Constant Factor Problem?

So I’m doing CSES - Book Shop, and my code is as follows:

#include <iostream>
#include <vector>
#include <climits>
#include <algorithm>

// #include "debugging.h"

using std::cout;
using std::endl;
using std::vector;

int main() {
    int book_num;
    int budget;
    std::cin >> book_num >> budget;
    vector<int> prices(book_num);
    for (int b = 0; b < book_num; b++) {
        std::cin >> prices[b];
    }
    vector<int> page_nums(book_num);
    for (int b = 0; b < book_num; b++) {
        std::cin >> page_nums[b];
    }

    // this[i][j] = max pages given that we have i bucks, only considering the first j books
    vector<vector<int>> max_worth(budget + 1, vector<int>(book_num + 1));
    for (int b = 1; b <= book_num; b++) {
        for (int m = 1; m <= budget; m++) {
            max_worth[m][b] = max_worth[m][b - 1];
            if (m - prices[b - 1] >= 0) {
                max_worth[m][b] = std::max(max_worth[m][b], max_worth[m - prices[b - 1]][b - 1] + page_nums[b - 1]);
            }
        }
    }
    cout << max_worth[budget][book_num] << endl;
}

The thing is, for some reason this TLEs on a large number of test cases, even though it meets the target complexity. The weirdest thing is, it’s pretty much the exact same as the code here in the CSES DP editorial here

Can someone help me figure out why my code is so slow?

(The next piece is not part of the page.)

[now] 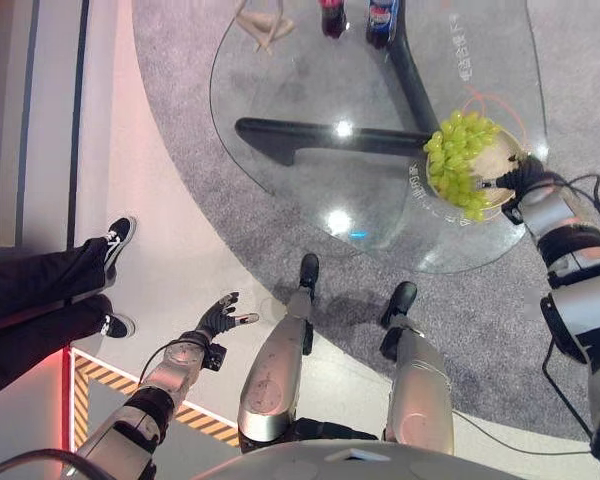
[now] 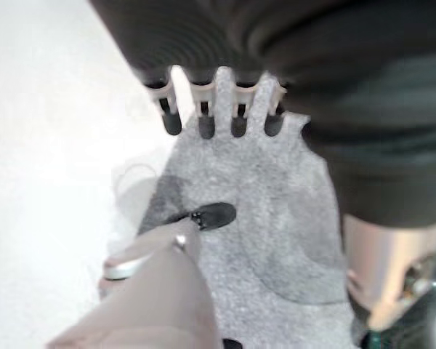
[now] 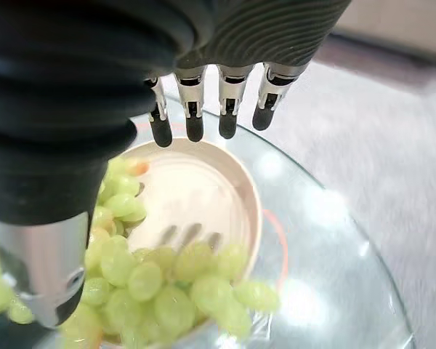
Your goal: Pick up fruits into the plate
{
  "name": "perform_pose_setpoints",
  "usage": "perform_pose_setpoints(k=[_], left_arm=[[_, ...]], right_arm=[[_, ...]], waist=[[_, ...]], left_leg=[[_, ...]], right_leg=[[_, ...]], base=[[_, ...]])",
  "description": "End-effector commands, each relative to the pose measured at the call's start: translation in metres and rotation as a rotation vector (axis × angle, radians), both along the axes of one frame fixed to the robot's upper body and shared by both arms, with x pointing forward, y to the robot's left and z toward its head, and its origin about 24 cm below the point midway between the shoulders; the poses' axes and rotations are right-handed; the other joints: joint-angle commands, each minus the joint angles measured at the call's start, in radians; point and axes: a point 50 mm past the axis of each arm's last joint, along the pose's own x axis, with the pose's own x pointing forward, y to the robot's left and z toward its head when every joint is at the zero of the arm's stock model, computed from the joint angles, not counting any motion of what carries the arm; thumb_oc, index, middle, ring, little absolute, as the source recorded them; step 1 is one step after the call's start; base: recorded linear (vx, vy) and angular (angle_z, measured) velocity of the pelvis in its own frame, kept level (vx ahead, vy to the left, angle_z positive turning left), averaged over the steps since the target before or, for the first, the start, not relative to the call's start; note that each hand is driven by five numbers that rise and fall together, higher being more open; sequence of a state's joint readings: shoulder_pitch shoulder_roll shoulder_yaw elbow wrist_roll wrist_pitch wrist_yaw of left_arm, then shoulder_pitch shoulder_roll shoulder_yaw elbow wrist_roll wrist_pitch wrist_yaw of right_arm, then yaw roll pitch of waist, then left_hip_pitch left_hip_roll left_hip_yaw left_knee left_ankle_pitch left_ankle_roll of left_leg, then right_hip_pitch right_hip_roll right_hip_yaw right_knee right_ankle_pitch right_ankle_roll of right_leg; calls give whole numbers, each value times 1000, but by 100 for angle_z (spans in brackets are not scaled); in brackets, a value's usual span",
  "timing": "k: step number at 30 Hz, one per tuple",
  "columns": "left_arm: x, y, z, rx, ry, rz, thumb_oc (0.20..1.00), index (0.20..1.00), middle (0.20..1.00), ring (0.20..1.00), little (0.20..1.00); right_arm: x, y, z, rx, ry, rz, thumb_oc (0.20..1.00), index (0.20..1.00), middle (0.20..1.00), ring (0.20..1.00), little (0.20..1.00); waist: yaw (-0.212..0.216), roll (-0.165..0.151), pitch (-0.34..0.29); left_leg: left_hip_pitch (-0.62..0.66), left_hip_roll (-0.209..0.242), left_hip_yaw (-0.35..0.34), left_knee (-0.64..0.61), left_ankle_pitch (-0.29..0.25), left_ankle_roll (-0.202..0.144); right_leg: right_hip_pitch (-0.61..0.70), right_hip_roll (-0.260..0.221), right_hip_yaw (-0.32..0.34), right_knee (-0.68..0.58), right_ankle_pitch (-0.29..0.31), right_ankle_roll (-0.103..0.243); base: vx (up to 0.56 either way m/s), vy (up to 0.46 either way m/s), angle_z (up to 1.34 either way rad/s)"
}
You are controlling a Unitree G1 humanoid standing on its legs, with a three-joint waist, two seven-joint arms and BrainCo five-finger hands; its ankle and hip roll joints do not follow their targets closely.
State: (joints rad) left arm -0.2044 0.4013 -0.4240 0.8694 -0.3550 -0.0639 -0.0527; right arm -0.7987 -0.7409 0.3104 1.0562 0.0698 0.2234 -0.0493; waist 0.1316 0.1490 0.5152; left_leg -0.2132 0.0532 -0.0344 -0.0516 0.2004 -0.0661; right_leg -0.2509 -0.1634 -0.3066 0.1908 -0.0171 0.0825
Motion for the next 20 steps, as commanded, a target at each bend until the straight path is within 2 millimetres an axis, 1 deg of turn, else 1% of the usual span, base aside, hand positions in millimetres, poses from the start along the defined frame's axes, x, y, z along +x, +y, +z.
perform_pose_setpoints(k=[1,2,3,4,5,6,8,9,10,13,14,16,18,19,20], left_arm=[[-25,22,-19,9,132,108,1000,1000,1000,1000,1000],[-31,23,-23,18,160,121,1000,1000,1000,1000,1000],[-38,24,-28,23,191,133,1000,1000,1000,1000,1000],[-44,25,-32,27,216,146,1000,1000,1000,1000,1000],[-52,23,-38,14,242,174,1000,1000,1000,1000,1000],[-55,23,-40,14,249,181,1000,1000,1000,1000,1000],[-67,22,-46,24,285,199,1000,1000,1000,1000,1000],[-76,19,-51,18,313,211,1000,1000,1000,1000,1000],[-82,17,-55,17,336,211,1000,1000,1000,1000,1000],[-104,8,-66,2,408,207,1000,1000,1000,1000,1000],[-107,6,-67,-3,419,203,1000,1000,1000,1000,1000],[-119,-2,-73,-13,463,189,1000,1000,1000,1000,1000],[-127,-6,-76,-12,501,180,1000,1000,1000,1000,1000],[-131,-8,-78,-17,528,180,1000,1000,1000,1000,1000],[-135,-8,-79,-16,549,184,1000,1000,1000,1000,1000]], right_arm=[[-23,12,-53,247,-10,0,1000,1000,1000,1000,1000],[-36,22,-80,337,4,3,1000,1000,1000,1000,1000],[-50,31,-101,417,19,1,1000,1000,1000,1000,1000],[-61,37,-117,493,29,-12,1000,1000,1000,1000,1000],[-80,48,-141,594,49,-14,1000,1000,1000,1000,1000],[-87,52,-149,639,59,-11,1000,1000,1000,1000,1000],[-125,72,-188,789,132,-73,1000,1000,1000,1000,1000],[-149,85,-209,868,182,-112,1000,1000,1000,1000,1000],[-167,93,-222,931,229,-157,1000,1000,1000,1000,1000],[-213,108,-249,1019,362,-252,1000,1000,1000,1000,1000],[-218,110,-252,1022,385,-262,1000,1000,1000,1000,1000],[-240,119,-261,1008,493,-267,1000,1000,1000,1000,1000],[-256,127,-268,970,605,-244,1000,1000,1000,1000,1000],[-267,129,-271,943,674,-241,1000,1000,1000,1000,1000],[-274,129,-272,926,708,-246,1000,1000,1000,1000,1000]], waist=[[-52,-114,-71],[-63,-125,-89],[-72,-133,-106],[-78,-139,-120],[-90,-147,-144],[-93,-150,-155],[-108,-159,-201],[-115,-162,-227],[-118,-162,-245],[-128,-159,-294],[-130,-159,-301],[-138,-155,-324],[-144,-153,-339],[-147,-152,-349],[-148,-151,-355]], left_leg=[[55,-37,79,11,-91,16],[76,-33,86,2,-96,15],[94,-30,93,-5,-100,14],[108,-27,99,-9,-102,13],[129,-23,111,-11,-108,13],[138,-22,116,-12,-111,13],[171,-20,135,-12,-121,12],[190,-19,147,-12,-127,13],[205,-19,154,-12,-132,14],[241,-22,162,-15,-142,14],[247,-22,163,-16,-144,14],[270,-24,165,-20,-150,15],[284,-25,168,-24,-154,15],[293,-26,170,-26,-156,16],[300,-27,171,-28,-158,16]], right_leg=[[60,59,53,-101,82,6],[83,61,57,-117,84,8],[101,61,61,-130,87,10],[115,61,65,-139,90,12],[134,58,69,-149,94,16],[142,57,70,-154,95,17],[175,54,75,-168,98,21],[195,53,77,-178,99,22],[210,52,78,-183,99,22],[253,56,83,-203,98,22],[259,57,84,-206,98,22],[281,59,91,-219,99,21],[296,58,96,-231,101,22],[307,59,100,-239,102,22],[316,59,102,-244,102,22]], base=[[122,-7,-13],[155,-13,-15],[147,-9,-19],[160,-1,-22],[132,4,-19],[165,6,-12],[177,2,-17],[181,7,-19],[162,13,-15],[108,33,-17],[70,50,-9],[50,59,-14],[18,58,-21],[27,44,-13],[38,43,-9]])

Yeah, but my friend’s code has pretty much the exact same programming approach, and his seems to get AC’d.

Can you add

	ios_base::sync_with_stdio(false);
	cin.tie(nullptr);

in your main function and check again. I faced exactly the same problem and it got solved by reducing the memory to \mathcal{O}(N+X) as suggested by @Benq. See this thread

Yeah, even with that fast IO trick it TLEs.

Good for you that it worked out, but my friend’s code also has NX memory but his seemed to work just fine.

try swapping the dimensions of the dp array (max_worth[book_num][budget])

Thanks, I’ll try that.

On a side note, why would that speed up the code? Just wondering.

EDIT: Yeah it worked. Turns out initializing a large number of small arrays is slower than initializing a small number of large arrays.